TASK GOAL:
Of the lines listed below, return exactly those that run from the line containing "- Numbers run" through the line containing "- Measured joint", both included.

MATERIAL PROVIDED:
**********

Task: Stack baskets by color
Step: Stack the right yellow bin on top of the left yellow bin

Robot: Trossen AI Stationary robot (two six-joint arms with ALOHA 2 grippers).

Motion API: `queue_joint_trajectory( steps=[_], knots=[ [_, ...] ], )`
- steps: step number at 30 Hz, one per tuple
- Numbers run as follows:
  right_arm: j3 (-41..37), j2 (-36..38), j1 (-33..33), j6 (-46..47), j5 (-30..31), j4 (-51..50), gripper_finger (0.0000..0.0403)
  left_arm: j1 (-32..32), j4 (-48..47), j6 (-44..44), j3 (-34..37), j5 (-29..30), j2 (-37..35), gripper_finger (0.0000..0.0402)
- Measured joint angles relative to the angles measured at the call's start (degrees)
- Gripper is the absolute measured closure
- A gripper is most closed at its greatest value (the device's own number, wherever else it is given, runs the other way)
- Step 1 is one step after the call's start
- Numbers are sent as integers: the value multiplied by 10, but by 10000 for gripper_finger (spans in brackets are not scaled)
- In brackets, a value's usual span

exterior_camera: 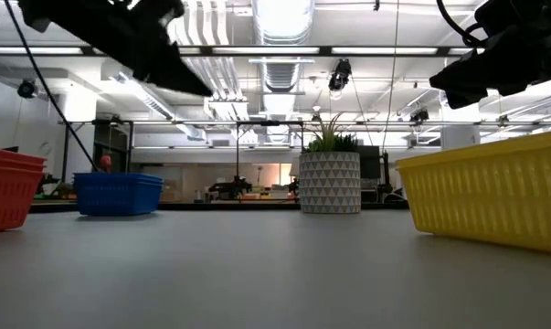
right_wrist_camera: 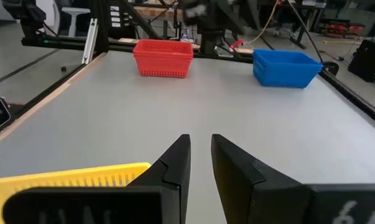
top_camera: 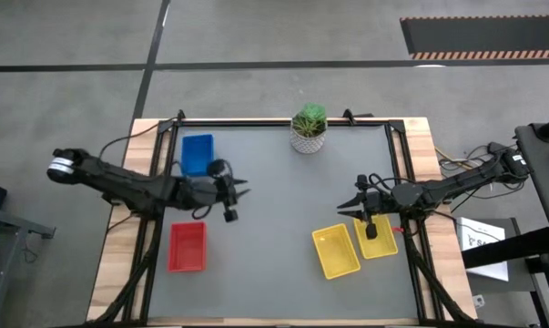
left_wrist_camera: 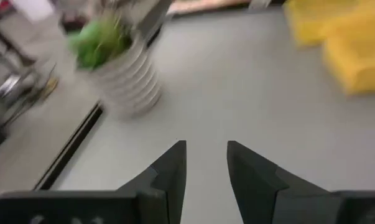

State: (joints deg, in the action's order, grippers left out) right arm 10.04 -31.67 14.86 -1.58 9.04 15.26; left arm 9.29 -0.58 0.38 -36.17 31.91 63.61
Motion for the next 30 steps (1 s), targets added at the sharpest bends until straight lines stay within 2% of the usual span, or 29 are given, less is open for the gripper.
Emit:
queue_joint_trajectory(
  steps=[5, 13, 18, 24, 30],
  knots=[
    [0, -11, 0, 4, 0, 3, 346, 47, 153, 1, 11, 1, 49, 302],
    [0, -21, 0, 32, 0, 9, 346, 70, 334, 20, 11, 0, 154, 302],
    [0, -22, 7, 68, 0, 29, 346, 72, 360, 21, 11, -1, 189, 302],
    [38, -22, 60, 125, 0, 16, 354, 72, 361, 64, 3, -1, 182, 302],
    [150, -47, 138, 213, -1, -171, 371, 72, 363, 92, -5, -1, 173, 302]
  ],
)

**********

EXPECTED ANSWER:
- Numbers run as follows:
  right_arm: j3 (-41..37), j2 (-36..38), j1 (-33..33), j6 (-46..47), j5 (-30..31), j4 (-51..50), gripper_finger (0.0000..0.0403)
  left_arm: j1 (-32..32), j4 (-48..47), j6 (-44..44), j3 (-34..37), j5 (-29..30), j2 (-37..35), gripper_finger (0.0000..0.0402)
- Measured joint angles relative to the angles measured at the call's start (degrees)

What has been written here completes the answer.